Die Schockwellen seines Temperaments erreichten am Montagnachmittag die Öffentlichkeit. Götzl ließ mitteilen, er werde den lange erwarteten Prozess kurzerhand um drei Wochen verschieben. Auf den 6. Mai. Der Vorsitzende Richter Götzl entschloss sich, das Akkreditierungsverfahren für die Medien völlig neu aufzurollen. Als ob er den obersten Verfassungswächtern in Karlsruhe sagen wollte: Wenn ihr es schon anders haben wollt als ich, dann könnt ihr das haben. Dann aber wirklich ganz genau.
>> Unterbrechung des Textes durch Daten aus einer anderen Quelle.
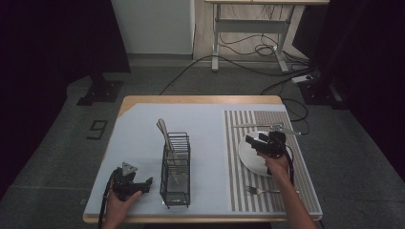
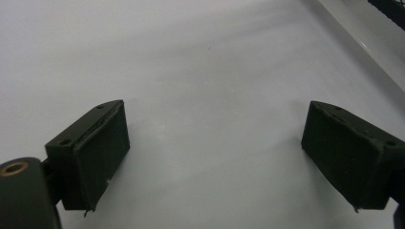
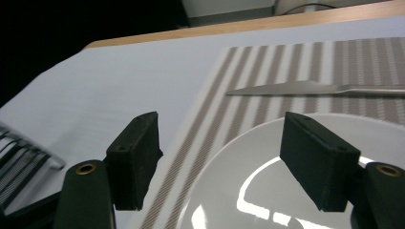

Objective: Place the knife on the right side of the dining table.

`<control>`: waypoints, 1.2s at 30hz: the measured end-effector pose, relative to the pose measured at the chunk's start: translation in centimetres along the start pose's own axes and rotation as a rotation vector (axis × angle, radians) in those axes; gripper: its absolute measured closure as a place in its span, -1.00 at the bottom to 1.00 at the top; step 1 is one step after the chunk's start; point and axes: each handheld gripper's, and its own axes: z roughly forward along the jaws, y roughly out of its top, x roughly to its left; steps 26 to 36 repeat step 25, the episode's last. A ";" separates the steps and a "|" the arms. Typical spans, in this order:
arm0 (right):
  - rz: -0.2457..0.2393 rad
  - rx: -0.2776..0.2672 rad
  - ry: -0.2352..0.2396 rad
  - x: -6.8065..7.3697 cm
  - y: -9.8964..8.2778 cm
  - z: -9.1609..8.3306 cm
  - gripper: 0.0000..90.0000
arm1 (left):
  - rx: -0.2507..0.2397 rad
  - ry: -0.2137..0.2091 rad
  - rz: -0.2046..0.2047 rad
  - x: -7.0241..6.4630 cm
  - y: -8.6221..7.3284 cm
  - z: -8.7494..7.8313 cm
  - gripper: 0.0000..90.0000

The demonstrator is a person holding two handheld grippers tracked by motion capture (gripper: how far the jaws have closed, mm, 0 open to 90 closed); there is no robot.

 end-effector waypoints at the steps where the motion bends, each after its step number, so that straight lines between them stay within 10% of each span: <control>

Manfred Götzl, 59 Jahre alt, Vorsitzender des 6. Strafsenats des Oberlandesgerichts München, wird den Prozess gegen den Nationalsozialistischen Untergrund (NSU) leiten, den wichtigsten Prozess der jüngeren deutschen Geschichte. Er sitzt, so heißt es, seit Weihnachten und selbst an Wochenenden nur noch über den Akten.

Allein die Anklageschrift ist 488 Seiten lang. Der Prozess bedarf einer ordnenden Hand, die die Aufklärung von zehn Morden, einer Brandstiftung und 15 Banküberfällen vorantreibt. In diesem Prozess sind nicht nur Ordnung und die Kenntnis der Strafprozessordnung wichtig - gefragt ist auch Gespür: für die Aufregung und Betroffenheit der Opfer, die zu Dutzenden im Gerichtssaal sein werden, auch für das internationale Interesse und die politischen Fallstricke.

Plötzliche Wutausbrüche

Doch die Ereignisse in München haben bereits vor dem Prozess die Bundesregierung in Wallung gebracht, die Medien in Verzweiflung gestürzt und die Beziehungen zur Türkei belastet. Nicht schlecht für den Anfang.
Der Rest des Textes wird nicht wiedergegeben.